• [ASSIGNMENT]: Repeat verbatim, and only, the lines of the data below, beginning at the line that contains "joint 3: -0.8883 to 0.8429" and stopping after the line that contains "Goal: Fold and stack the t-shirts".
━━━━━━━━━━━━━━━━━━━━━━━━━━━━━━
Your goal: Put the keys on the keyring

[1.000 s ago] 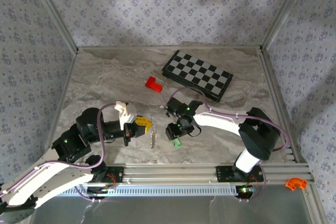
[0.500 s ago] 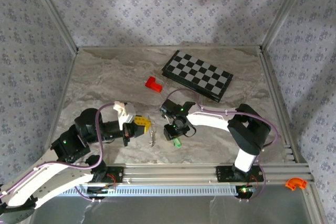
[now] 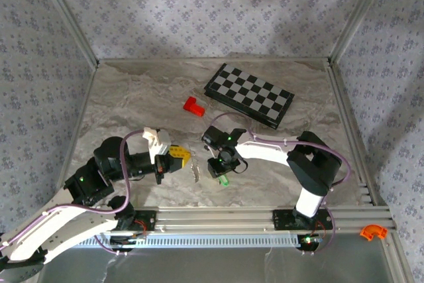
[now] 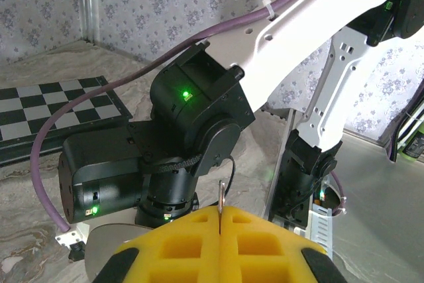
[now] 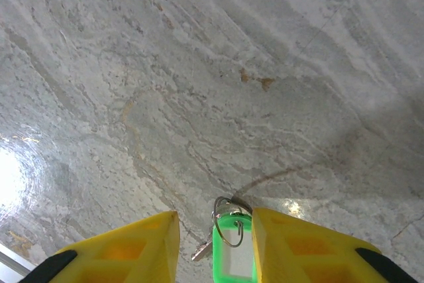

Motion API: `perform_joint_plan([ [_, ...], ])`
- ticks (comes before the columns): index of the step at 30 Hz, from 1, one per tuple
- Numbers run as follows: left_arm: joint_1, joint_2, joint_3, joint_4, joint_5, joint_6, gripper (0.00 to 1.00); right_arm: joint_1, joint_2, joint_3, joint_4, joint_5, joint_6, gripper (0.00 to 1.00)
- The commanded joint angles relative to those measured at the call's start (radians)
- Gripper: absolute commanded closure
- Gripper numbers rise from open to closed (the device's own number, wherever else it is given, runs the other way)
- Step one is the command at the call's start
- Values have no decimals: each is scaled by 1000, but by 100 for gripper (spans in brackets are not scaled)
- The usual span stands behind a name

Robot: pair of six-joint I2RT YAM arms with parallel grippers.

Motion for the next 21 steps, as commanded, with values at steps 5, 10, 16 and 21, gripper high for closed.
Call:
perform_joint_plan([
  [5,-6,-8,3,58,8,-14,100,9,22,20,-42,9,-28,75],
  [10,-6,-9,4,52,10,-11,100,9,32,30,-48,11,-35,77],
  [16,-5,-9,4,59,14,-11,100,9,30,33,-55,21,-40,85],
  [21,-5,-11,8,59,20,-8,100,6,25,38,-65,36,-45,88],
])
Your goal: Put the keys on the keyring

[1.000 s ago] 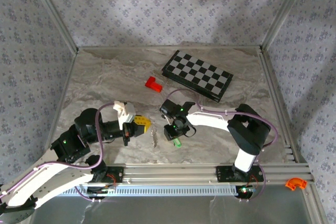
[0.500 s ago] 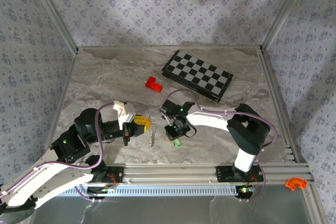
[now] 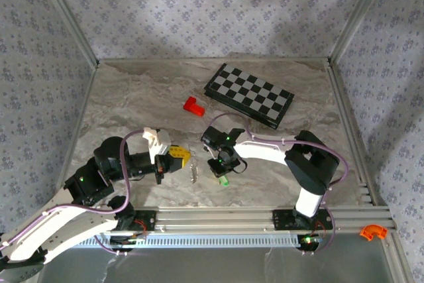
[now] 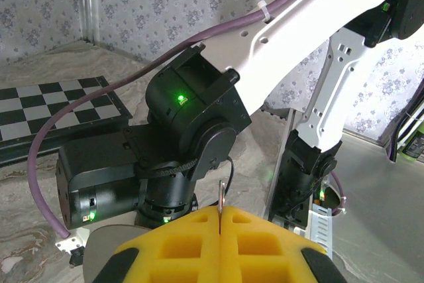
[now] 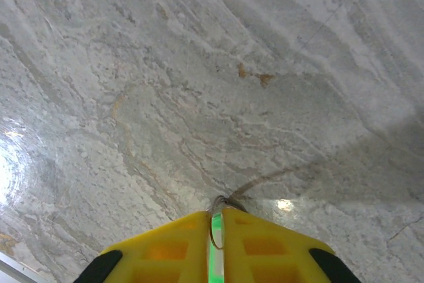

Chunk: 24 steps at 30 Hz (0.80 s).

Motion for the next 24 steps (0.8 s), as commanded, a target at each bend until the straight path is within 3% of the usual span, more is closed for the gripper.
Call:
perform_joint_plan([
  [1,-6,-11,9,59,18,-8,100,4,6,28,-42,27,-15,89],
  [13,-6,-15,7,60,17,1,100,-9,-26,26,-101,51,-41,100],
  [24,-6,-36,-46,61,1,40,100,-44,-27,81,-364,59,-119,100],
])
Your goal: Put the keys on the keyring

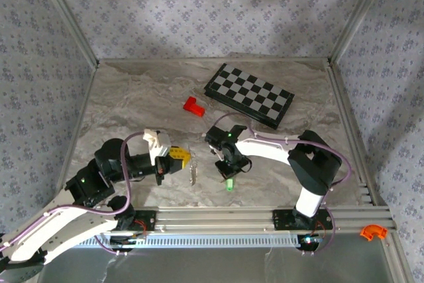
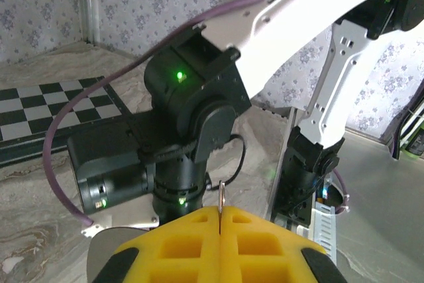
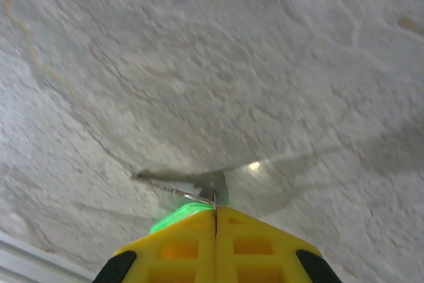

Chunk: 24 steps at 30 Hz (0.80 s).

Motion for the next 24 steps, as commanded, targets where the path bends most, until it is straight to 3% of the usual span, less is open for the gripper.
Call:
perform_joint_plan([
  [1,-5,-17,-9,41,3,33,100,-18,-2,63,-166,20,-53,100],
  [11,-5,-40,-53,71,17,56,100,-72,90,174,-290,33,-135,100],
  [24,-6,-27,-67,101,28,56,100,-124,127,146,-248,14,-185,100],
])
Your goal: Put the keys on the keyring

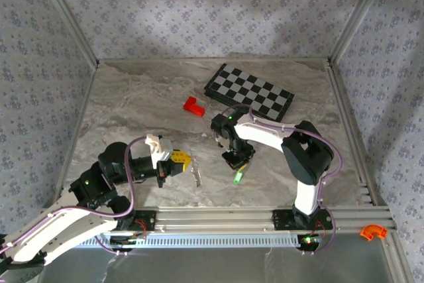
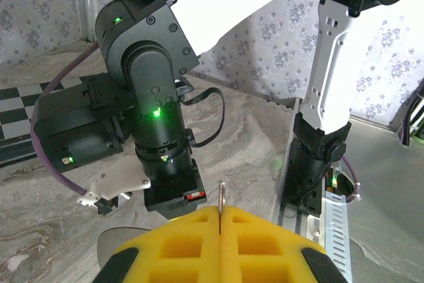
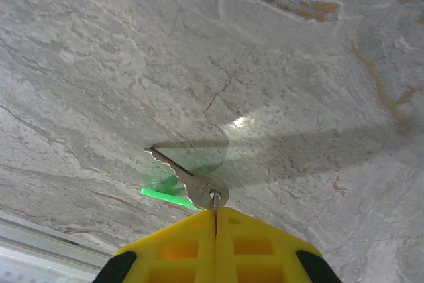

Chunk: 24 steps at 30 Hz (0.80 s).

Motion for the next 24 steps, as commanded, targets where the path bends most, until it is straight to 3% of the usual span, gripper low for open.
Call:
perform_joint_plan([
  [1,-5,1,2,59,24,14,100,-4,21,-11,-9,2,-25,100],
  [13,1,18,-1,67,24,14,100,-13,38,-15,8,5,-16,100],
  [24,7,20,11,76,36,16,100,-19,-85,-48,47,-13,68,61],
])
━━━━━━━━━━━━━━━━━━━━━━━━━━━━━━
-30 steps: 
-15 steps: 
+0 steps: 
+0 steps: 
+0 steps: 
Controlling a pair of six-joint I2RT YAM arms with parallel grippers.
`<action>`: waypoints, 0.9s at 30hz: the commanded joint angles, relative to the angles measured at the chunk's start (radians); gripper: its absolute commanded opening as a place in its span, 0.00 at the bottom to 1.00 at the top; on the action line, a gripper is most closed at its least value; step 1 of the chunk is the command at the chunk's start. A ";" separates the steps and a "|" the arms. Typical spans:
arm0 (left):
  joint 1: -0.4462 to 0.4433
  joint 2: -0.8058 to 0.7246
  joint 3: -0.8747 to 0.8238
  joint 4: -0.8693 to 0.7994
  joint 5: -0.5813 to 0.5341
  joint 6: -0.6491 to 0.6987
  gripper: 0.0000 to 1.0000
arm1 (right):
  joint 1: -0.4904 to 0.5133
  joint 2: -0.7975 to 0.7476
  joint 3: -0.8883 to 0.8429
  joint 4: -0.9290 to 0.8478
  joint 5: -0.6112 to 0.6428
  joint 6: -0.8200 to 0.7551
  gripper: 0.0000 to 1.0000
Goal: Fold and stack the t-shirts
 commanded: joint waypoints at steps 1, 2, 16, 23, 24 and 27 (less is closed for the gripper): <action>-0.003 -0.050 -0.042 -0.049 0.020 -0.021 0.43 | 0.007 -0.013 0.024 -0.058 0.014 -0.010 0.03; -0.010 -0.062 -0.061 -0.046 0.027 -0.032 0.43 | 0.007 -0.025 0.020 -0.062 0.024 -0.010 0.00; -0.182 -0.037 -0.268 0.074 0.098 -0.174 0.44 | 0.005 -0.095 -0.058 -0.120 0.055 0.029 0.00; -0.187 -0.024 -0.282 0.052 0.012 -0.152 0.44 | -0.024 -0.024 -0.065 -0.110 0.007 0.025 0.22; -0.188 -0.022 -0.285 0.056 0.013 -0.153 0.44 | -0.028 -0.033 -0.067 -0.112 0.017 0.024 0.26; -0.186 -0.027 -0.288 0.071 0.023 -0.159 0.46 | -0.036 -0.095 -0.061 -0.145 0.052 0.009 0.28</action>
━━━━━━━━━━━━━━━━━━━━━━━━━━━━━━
• [EXERCISE ANSWER]:
  joint 3: -0.8883 to 0.8429
  joint 4: -0.9290 to 0.8478
  joint 5: -0.6112 to 0.6428
  joint 6: -0.8200 to 0.7551
  gripper: 0.0000 to 1.0000
Goal: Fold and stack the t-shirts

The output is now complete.